PROBLEM REQUIREMENTS: Reproduce exactly the lines below from the one containing "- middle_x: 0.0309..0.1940" through the one containing "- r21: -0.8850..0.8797", including both, and nothing else.

RAW DATA:
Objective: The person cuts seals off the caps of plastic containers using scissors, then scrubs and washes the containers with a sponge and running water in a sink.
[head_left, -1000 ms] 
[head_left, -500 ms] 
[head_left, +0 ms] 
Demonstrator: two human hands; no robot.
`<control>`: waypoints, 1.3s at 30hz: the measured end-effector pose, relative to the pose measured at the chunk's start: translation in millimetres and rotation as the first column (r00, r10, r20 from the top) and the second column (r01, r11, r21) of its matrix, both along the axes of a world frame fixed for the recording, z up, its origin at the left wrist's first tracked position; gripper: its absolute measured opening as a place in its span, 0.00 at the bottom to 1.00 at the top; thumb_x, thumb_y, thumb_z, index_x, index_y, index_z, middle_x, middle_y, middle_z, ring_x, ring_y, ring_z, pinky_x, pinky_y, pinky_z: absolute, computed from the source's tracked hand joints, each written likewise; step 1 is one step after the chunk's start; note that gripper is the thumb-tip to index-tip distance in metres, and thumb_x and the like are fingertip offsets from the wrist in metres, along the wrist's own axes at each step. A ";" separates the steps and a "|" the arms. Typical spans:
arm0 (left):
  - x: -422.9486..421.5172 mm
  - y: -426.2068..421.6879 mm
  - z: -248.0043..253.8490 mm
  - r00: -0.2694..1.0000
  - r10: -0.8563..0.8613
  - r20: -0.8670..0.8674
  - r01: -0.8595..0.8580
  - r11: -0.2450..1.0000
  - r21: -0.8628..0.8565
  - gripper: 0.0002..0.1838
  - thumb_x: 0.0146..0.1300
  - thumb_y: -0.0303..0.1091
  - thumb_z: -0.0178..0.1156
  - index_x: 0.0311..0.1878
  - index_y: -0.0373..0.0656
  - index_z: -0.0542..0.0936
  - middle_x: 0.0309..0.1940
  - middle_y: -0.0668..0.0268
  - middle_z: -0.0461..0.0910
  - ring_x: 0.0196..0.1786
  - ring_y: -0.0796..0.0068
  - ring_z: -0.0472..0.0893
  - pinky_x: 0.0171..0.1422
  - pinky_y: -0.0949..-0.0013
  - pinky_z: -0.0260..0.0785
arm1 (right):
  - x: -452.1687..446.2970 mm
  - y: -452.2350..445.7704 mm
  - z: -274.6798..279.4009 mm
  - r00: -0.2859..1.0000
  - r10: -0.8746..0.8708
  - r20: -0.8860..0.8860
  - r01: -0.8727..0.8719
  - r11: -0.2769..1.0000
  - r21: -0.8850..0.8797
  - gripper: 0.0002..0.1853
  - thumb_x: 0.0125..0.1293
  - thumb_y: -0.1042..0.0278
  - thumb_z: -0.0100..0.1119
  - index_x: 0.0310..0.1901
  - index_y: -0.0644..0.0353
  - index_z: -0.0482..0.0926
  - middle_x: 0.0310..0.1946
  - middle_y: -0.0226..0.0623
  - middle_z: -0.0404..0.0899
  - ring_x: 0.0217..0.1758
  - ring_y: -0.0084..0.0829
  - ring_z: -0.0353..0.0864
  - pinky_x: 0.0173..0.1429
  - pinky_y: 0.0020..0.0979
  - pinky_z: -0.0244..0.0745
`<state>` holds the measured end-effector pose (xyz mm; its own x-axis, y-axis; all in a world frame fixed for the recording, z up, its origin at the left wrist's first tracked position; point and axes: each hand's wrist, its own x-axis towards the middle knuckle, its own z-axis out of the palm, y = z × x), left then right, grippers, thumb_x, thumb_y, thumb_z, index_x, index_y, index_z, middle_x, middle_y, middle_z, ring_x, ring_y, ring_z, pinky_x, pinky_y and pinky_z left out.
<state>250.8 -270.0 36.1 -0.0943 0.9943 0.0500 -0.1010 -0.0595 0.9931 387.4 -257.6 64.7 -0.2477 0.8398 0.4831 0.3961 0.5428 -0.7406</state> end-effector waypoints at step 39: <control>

OUTPUT:
  - middle_x: 0.0309..0.1940
  - middle_y: -0.0668..0.0268
  - middle_z: -0.0461..0.0910
  - ring_x: 0.0196..0.1786
  - ring_y: -0.0796..0.0068
  - ring_z: -0.0472..0.0893
  - pinky_x: 0.0171..0.1422
  - pinky_y: -0.0949..-0.0013
  - pinky_z: -0.0260..0.0785
arm1 (right):
  - x: -452.1687..446.2970 mm
  - y: -452.2350..445.7704 mm
  - z: -274.6798..279.4009 mm
  - r00: -0.2859..1.0000
  - r10: -0.8746..0.8708
  - r20: -0.8860..0.8860
  - r01: -0.8727..0.8719
  - r11: -0.2769..1.0000
  - r21: -0.8850..0.8797

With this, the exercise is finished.